A Week in Paris

Written by Rachel Hore
Review by Maggi di Rozario

Kitty Travers arrives in Paris in 1937 to fulfil her dream of becoming a concert pianist. Her life is happy; she makes friends and falls in love with a charming American doctor. The idyll is overshadowed by the threat of war, then Paris is occupied, and life will never be the same again.

Fay Knox, a young violinist, lives with her widowed mother and has little recollection of her early childhood during the war years. As a schoolgirl in 1956 she visits Paris and has a terrifying moment of déjà vu, which she dismisses. In 1961, just as Faye is about to embark on a tour to Paris with her orchestra, her mother is hospitalised after a failed suicide attempt. Her mother’s doctor urges Fay to continue with the tour, and her mother suddenly gives her clues to a past fraught with secrets.
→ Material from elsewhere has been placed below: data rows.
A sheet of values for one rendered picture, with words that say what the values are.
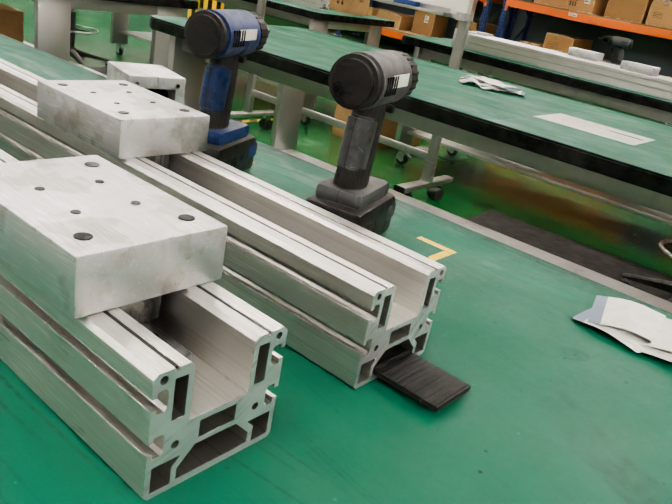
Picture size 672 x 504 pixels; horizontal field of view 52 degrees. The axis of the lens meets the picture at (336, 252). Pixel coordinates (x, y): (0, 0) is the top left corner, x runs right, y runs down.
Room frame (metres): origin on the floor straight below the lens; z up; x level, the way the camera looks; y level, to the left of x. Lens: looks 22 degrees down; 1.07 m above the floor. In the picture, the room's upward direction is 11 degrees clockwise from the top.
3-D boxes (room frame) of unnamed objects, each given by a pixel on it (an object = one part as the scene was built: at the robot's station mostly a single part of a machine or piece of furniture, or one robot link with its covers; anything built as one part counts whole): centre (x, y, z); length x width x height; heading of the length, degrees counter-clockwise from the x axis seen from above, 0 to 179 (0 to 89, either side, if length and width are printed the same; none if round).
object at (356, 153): (0.81, -0.02, 0.89); 0.20 x 0.08 x 0.22; 159
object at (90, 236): (0.43, 0.17, 0.87); 0.16 x 0.11 x 0.07; 53
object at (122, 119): (0.73, 0.26, 0.87); 0.16 x 0.11 x 0.07; 53
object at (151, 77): (1.06, 0.36, 0.83); 0.11 x 0.10 x 0.10; 129
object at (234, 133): (0.96, 0.19, 0.89); 0.20 x 0.08 x 0.22; 165
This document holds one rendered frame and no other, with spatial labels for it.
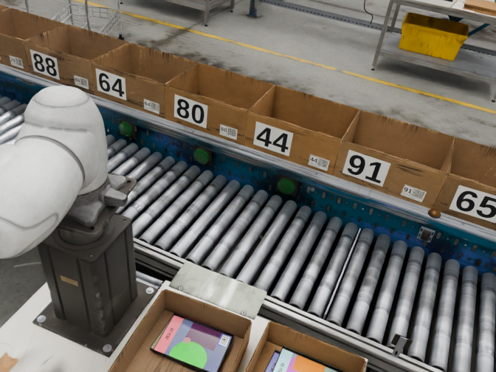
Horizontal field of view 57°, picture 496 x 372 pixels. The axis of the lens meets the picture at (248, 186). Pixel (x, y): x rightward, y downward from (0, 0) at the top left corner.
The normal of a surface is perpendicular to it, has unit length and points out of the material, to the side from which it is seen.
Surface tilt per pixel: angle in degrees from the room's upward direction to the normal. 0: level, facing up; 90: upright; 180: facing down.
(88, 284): 90
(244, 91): 89
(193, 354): 0
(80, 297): 90
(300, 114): 89
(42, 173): 40
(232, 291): 0
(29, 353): 0
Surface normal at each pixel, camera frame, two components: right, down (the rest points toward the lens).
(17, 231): 0.77, 0.24
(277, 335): -0.36, 0.54
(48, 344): 0.10, -0.78
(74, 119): 0.63, -0.07
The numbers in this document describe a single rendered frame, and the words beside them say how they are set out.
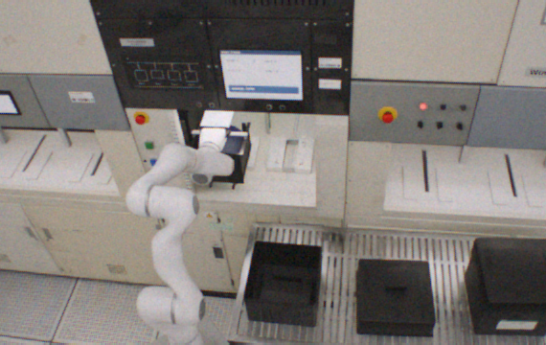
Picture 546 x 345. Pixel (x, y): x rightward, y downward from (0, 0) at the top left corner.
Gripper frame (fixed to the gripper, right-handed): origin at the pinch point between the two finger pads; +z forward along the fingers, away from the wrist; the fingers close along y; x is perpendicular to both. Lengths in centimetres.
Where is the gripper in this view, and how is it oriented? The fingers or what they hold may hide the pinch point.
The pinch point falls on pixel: (217, 123)
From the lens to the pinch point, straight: 229.1
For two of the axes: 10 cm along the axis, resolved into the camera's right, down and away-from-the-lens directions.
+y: 9.9, 0.6, -1.6
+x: -0.8, -6.9, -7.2
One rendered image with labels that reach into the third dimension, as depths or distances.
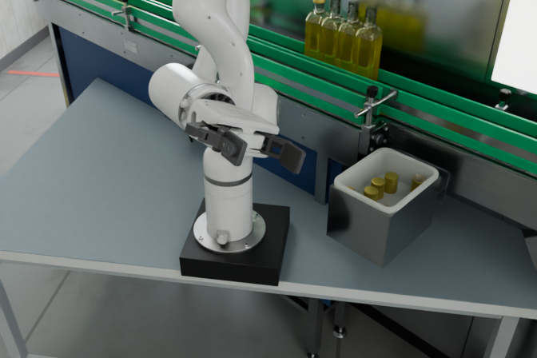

This novel is written in the popular dual-time frame style, narrating both Fay and Kitty’s stories. Whilst Fay’s story is her own, her mother’s is told by Natalie Ramond, a friend from Kitty’s past, which lets the reader serve as a spectator in the ensuing drama. At the beginning the narrative is a little slow, but as Kitty’s story unfolds, it quickly gathers pace to become a riveting page-turner. Rachel Hore’s descriptions of Paris are so true to life, well researched and historically accurate. She paints a vivid picture both of an occupied city where people try to go about their daily lives whilst gripped with fear and suspicion and also happier times in the 1960s when, nevertheless, the shadow of the Algerian conflict tinges the atmosphere. The story poses many questions about friendship, loyalty, love, and whether secrets are sometimes best left untold. Some might find the style a little restrained, but this seems appropriate for the time in which the book is set. All in all, an engaging book.